Activity:
Word for word, copy all the data and drop the pictures.

□ □ □ □ □

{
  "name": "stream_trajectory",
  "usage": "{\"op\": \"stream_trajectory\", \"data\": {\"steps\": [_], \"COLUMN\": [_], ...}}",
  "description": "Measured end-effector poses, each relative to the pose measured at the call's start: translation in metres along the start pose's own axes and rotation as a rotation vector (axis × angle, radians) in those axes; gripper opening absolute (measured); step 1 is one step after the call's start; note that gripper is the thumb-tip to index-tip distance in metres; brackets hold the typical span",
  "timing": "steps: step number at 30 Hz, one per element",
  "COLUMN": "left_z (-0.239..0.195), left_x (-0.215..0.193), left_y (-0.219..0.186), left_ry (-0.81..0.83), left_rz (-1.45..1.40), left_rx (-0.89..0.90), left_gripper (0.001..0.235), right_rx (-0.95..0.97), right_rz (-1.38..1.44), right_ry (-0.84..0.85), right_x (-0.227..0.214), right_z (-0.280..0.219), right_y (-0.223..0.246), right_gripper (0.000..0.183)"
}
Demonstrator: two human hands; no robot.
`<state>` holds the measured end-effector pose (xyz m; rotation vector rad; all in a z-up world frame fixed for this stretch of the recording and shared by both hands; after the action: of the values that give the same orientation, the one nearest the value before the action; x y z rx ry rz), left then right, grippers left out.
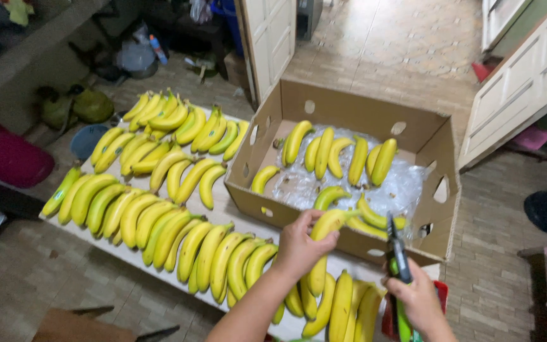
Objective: The person uses shears to separate individual bananas from large bunches, placing the trimmed bananas into a cardboard box while organizing other bunches on the table.
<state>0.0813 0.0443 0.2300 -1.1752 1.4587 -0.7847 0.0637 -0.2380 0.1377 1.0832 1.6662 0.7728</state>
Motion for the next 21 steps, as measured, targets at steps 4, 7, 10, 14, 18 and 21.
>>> {"op": "stream_trajectory", "data": {"steps": [4, 7, 10, 14, 18, 21], "left_z": [0.003, 0.0, 0.002, -0.006, -0.015, -0.022], "left_x": [-0.011, 0.008, 0.05, 0.076, 0.077, 0.045], "left_y": [0.049, 0.101, 0.171, 0.197, 0.2, 0.19], "left_ry": [-0.246, -0.086, -0.068, 0.016, 0.053, -0.07], "left_rz": [0.318, 0.448, 0.453, 0.48, 0.619, 0.562], "left_rx": [0.144, 0.023, -0.017, 0.021, 0.069, 0.005], "left_gripper": [0.037, 0.039, 0.053, 0.059, 0.056, 0.045], "right_rx": [-0.01, 0.067, 0.034, 0.148, 0.253, 0.232], "right_rz": [0.419, 0.314, 0.139, 0.06, 0.258, 0.26], "right_ry": [-0.007, -0.054, -0.025, 0.014, 0.041, 0.036], "right_x": [-0.007, -0.013, -0.007, 0.003, 0.01, 0.005], "right_z": [-0.013, -0.009, -0.02, -0.026, -0.037, -0.031], "right_y": [-0.002, -0.032, -0.016, -0.012, -0.013, -0.033], "right_gripper": [0.033, 0.033, 0.028, 0.033, 0.032, 0.03]}}
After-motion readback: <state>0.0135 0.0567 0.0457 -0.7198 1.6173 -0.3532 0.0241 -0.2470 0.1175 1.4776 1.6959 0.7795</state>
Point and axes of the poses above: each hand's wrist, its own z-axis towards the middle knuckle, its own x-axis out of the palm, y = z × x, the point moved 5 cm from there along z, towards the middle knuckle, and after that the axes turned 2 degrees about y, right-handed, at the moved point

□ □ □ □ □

Answer area:
{
  "name": "stream_trajectory",
  "usage": "{\"op\": \"stream_trajectory\", \"data\": {\"steps\": [_], \"COLUMN\": [_], ...}}",
  "description": "Measured end-effector poses, each relative to the pose measured at the call's start: translation in metres along the start pose's own axes and rotation as a rotation vector (axis × angle, radians) in those axes; gripper opening absolute (measured); step 1 is one step after the call's start; note that gripper is the thumb-tip to index-tip distance in metres; brackets hold the typical span",
  "timing": "steps: step number at 30 Hz, one per element",
  "COLUMN": "left_z (-0.239..0.195), left_x (-0.215..0.193), left_y (-0.219..0.186), left_ry (-0.81..0.83), left_rz (-1.45..1.40), left_rx (-0.89..0.90), left_gripper (0.001..0.235), right_rx (-0.95..0.97), right_rz (-1.38..1.44), right_ry (-0.84..0.85), right_x (-0.227..0.214), right_z (-0.280..0.219), right_y (-0.223..0.246), right_gripper (0.000..0.183)"
}
Demonstrator: two human hands; no robot.
`<state>` holds the measured end-effector pose (xyz m; rotation vector rad; all in a z-up world frame fixed for this stretch of the recording and shared by both hands; after the action: of the values that give the same orientation, the one nearest the value before the action; x y z rx ry rz), left then right, grippers left out.
Objective: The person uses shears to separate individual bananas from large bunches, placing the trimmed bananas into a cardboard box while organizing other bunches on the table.
<state>0.0813 0.0443 0.2300 -1.1752 1.4587 -0.7847 0.0637 -0.2380 0.1377 1.0832 1.6662 0.7728</state>
Motion for the next 21 steps, as measured, targets at steps 4, 7, 10, 14, 18 and 21.
>>> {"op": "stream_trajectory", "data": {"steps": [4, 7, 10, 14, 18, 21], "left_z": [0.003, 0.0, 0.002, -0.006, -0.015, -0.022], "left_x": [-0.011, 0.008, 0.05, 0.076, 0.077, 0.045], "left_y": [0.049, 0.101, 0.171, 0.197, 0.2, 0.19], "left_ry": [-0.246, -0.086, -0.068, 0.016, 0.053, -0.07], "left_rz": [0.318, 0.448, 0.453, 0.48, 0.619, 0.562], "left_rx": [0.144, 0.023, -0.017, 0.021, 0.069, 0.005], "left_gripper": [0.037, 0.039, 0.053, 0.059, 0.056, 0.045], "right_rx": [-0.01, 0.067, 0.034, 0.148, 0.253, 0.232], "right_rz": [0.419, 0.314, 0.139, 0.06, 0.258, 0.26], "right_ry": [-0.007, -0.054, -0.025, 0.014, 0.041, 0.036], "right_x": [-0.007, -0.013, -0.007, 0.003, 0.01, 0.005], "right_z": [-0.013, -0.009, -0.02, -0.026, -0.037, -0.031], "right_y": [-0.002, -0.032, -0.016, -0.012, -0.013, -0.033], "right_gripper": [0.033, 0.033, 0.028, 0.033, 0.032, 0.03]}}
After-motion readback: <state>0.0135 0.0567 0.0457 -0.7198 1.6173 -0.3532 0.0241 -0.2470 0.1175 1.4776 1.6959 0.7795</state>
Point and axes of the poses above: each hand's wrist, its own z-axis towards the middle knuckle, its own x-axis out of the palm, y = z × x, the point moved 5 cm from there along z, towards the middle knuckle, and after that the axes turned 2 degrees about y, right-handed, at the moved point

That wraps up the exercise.